Schnipper’s Slept On

December 16, 2008


Each Tuesday, FADER editor Matthew Schnipper highlights an underappreciated recent release he thinks we need to know about. This week it's Grouper's Dragging a Dead Deer Up a Hill. Listen to "Heavy Water/I'd Rather Be Sleeping" below, buy the album and read Schnipper's thoughts on the record after the jump.









Grouper, "Heavy Water/I'd Rather Be Sleeping"




The first thing I did in 2008 was go up to a roof in Chinatown, poke a key through a can of Bud and chug. I didn’t finish the whole thing. My friend Lindsay and I left the party and went to look for a cab. We were scared they would be scarce on New Year’s Eve, but we found a guy on the block, just below Canal, sitting in his car eating Thai food waiting for a passenger. He drove us to a bar in Brooklyn where we waited to meet up with our friend who never showed up. I stole a roll of toilet paper from the bathroom because Lindsay was crashing on the couch and I was out. We went to another bar, someone I know made out with a stranger with a nose ring and then we went home. I don’t remember what I did the rest of January first.
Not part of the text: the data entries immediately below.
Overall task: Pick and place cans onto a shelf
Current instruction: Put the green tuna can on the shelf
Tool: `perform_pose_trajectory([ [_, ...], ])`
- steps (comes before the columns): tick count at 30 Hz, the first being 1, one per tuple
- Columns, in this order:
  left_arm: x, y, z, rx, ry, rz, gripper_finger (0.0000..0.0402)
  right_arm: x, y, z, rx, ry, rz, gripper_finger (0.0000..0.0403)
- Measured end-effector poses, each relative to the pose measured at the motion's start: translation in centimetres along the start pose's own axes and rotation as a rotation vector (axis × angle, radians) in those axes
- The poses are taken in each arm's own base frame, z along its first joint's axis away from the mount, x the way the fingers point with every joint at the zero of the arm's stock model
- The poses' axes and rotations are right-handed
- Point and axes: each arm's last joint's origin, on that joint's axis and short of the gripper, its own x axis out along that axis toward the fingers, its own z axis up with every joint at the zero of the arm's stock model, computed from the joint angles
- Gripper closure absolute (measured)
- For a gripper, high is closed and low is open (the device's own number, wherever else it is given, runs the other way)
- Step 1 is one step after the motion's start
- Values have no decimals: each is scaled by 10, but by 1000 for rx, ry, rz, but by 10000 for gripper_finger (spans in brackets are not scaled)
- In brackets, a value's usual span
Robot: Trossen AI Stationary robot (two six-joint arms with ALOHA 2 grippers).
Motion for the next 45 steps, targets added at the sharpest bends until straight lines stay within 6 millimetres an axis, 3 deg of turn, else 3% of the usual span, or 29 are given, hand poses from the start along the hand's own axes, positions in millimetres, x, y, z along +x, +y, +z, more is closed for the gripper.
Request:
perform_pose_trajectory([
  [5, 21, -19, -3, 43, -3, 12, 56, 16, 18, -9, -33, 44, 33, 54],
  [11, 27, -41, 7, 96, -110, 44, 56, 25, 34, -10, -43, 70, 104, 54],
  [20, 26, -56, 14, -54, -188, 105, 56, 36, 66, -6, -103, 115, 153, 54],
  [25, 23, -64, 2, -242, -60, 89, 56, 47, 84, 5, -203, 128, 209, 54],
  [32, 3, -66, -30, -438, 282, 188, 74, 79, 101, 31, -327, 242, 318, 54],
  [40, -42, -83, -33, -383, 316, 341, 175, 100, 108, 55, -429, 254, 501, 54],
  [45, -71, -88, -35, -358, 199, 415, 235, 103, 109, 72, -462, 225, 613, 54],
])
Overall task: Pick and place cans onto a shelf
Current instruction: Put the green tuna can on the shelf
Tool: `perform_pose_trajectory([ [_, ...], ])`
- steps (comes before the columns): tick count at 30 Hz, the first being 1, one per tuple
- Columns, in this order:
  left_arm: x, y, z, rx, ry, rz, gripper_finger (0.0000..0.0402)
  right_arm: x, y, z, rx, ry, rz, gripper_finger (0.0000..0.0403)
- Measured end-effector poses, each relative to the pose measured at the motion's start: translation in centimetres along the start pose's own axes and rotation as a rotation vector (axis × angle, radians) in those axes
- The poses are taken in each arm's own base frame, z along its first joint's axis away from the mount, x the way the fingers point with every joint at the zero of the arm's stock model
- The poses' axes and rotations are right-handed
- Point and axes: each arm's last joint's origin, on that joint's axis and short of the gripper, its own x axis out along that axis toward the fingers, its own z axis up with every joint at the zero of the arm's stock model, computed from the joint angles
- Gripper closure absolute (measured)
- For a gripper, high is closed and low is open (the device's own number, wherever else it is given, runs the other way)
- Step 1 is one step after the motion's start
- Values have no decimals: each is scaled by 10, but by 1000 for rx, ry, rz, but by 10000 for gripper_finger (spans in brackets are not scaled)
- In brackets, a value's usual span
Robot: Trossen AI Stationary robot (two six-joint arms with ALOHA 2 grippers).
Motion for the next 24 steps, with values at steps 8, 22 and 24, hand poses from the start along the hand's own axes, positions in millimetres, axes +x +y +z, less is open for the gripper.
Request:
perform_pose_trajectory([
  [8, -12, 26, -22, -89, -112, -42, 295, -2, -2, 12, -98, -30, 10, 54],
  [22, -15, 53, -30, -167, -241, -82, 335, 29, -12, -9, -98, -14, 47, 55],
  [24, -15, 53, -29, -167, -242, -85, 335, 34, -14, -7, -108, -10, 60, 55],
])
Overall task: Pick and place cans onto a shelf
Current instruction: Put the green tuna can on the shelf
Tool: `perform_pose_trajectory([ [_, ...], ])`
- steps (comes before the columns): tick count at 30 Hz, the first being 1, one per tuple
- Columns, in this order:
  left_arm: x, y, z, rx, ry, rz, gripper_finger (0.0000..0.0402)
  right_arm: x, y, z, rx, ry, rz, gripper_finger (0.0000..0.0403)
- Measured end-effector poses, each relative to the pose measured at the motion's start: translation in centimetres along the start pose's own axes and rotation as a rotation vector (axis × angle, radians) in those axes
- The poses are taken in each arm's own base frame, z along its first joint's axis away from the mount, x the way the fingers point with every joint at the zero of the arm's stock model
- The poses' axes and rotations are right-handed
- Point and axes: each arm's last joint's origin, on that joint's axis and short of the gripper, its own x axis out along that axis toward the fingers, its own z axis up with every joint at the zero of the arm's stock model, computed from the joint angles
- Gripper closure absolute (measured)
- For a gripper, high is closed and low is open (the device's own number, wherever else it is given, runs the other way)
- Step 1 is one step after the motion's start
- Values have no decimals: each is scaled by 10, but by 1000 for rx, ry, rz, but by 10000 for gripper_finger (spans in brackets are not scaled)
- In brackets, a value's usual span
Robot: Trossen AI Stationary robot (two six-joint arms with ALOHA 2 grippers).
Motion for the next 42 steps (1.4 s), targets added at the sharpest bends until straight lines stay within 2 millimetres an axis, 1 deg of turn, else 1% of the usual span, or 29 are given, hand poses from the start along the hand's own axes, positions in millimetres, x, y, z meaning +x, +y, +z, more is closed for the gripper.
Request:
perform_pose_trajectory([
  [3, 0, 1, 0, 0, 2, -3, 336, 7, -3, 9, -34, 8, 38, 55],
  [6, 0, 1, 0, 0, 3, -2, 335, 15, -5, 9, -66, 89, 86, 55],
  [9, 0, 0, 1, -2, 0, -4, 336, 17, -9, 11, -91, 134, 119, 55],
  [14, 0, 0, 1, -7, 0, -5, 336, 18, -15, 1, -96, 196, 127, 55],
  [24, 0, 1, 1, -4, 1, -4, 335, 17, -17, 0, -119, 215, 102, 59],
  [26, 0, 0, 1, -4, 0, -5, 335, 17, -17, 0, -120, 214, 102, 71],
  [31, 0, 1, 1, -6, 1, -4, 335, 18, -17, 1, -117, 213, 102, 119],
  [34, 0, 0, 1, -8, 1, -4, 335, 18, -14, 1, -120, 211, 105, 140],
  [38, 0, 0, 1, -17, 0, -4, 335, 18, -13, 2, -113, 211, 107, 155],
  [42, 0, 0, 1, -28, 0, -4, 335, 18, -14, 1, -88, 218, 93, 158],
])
This was a weird year. I had a falling out with a friend, just like last year. No one’s fault, but nothing that makes me feel good. I could have done better with that. I talked incessantly about my jeans, which I have still not changed but do regularly get repaired at the shitty tailor. I got my glasses broken, got new glasses. I look better now and my jeans have this nice shade of dirt and dull blue-white. I went to Texas, almost died on the plane (no joke). After we survived, I saw a beautiful dog. Sam said my version of heaven would be an endless loop of seeing a nice dog, petting it, forgetting everything and then immediately seeing the dog again. This would be like the life of blissful goldfish and I would trade everything for it, but I know it’s not possible.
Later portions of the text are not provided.